A scalable data structure is a data structure distributed across multiple nodes. You can add nodes to get more capacity, more throughput, and better availability. Erlang/OTP is ideal for building such structures, but is missing one critical piece.
I've been working on a distributed hash table (DHT) based on the idea of linear hashing. (The inventor of linear hashing, Witold Litwin, is also working along these lines.) Each node can serve a put or get request, and also owns a set of hash buckets. A mapping of hash buckets to nodes is used to dispatch a request to the right node.
When a node fails, or when a node is added, a new mapping of hash buckets to nodes is required. The question is how to create this new mapping. It is difficult or maybe impossible to guarantee that each node will derive the identical map, especially since map creation isn't perfectly synchronous across the set of nodes, and there may be changes in the node population (e.g. another node failure) during map creation.
The alternative is for one node to create the map and distribute it to other nodes. But which node? What is needed is for the set of participating nodes to agree on a node to carry out this task. This is the "leader election" problem. When a leader is needed, it is needed right away. There must be exactly one leader selected, and all participants must know who the leader is.

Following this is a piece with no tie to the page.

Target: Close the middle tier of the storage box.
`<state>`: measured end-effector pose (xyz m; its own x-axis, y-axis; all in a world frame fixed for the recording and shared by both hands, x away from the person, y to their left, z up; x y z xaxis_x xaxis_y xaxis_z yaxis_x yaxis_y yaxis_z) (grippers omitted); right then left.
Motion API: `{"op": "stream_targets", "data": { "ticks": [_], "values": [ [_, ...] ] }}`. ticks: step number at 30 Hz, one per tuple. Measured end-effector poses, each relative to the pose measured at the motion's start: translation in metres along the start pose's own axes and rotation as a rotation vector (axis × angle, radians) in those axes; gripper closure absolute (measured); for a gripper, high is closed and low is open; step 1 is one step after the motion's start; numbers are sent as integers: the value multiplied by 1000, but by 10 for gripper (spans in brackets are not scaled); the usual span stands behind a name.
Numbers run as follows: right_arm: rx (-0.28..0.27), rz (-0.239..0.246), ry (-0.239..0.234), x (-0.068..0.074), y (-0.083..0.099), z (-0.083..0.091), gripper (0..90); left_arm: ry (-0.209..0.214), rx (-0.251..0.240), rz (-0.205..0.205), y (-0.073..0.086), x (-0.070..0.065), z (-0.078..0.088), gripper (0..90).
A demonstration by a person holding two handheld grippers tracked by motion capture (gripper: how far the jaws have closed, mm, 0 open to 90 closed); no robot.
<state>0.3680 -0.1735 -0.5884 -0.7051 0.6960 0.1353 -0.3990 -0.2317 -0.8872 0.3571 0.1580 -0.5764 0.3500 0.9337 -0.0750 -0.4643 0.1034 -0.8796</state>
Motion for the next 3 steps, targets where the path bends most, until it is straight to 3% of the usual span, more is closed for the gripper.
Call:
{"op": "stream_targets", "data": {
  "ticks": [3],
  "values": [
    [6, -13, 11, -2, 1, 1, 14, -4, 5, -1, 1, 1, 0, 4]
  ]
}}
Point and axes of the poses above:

Leader election is a suprisingly difficult problem. Erlang/OTP does not include a leader election module. However, I ran across an implementation of leader election that would be right at home in OTP:
gen_leader.
gen_leader includes a demo application, gdict. Updates go to the leader and are distributed to all nodes, while reads can be carried out locally. I had some trouble getting gdict to work. One of the gen_leader authors, Ulf Wiger, was kind enough to set me straight. My test program appears below. Some comments on the code:
- I first wrote the test to run from one node, z@zack, and access a two-node hash table, on nodes a@zack and b@zack. I also specified that nodes a and b were both candidate leaders (second argument to gdict:new) and workers (not eligible to be leader). All that was wrong.
- The current version of my test runs on node z, makes a, b, and z candidates, has no workers, and runs gdict:new on z.
- It is necessary to have the nodes see each other, which I accomplished using the hack of the two rpc:call invocations. I still don't completely understand how the nodes are supposed to discover each other, but I haven't gotten very far in reading about OTP.
I haven't done any work with gen_leader other than to watch gdict work. But assuming it works as advertised, (and the authors seem to have been fanatical about testing), it is a crucial piece of software in implementing a scalable data structure in Erlang.
The gdict test code:
-module(test).
-export([main/0]).
-define(DUMP(X), io:format("~p:~p - ~p = ~p~n", [?MODULE, ?LINE, ??X, X])).
main() ->
rpc:call(a@zack, hello, hello, []),
rpc:call(b@zack, hello, hello, []),
?DUMP(node()),
?DUMP(nodes()),
Nodes = [node() | nodes()],
{ok, D} = gdict:new(test, Nodes, []),
?DUMP(D),
?DUMP(gdict:append(a, 1, D)),
?DUMP(gdict:append(b, 2, D)),
?DUMP(gdict:append(c, 3, D)),
?DUMP(gdict:find(a, D)),
?DUMP(gdict:find(b, D)),
?DUMP(gdict:find(c, D)).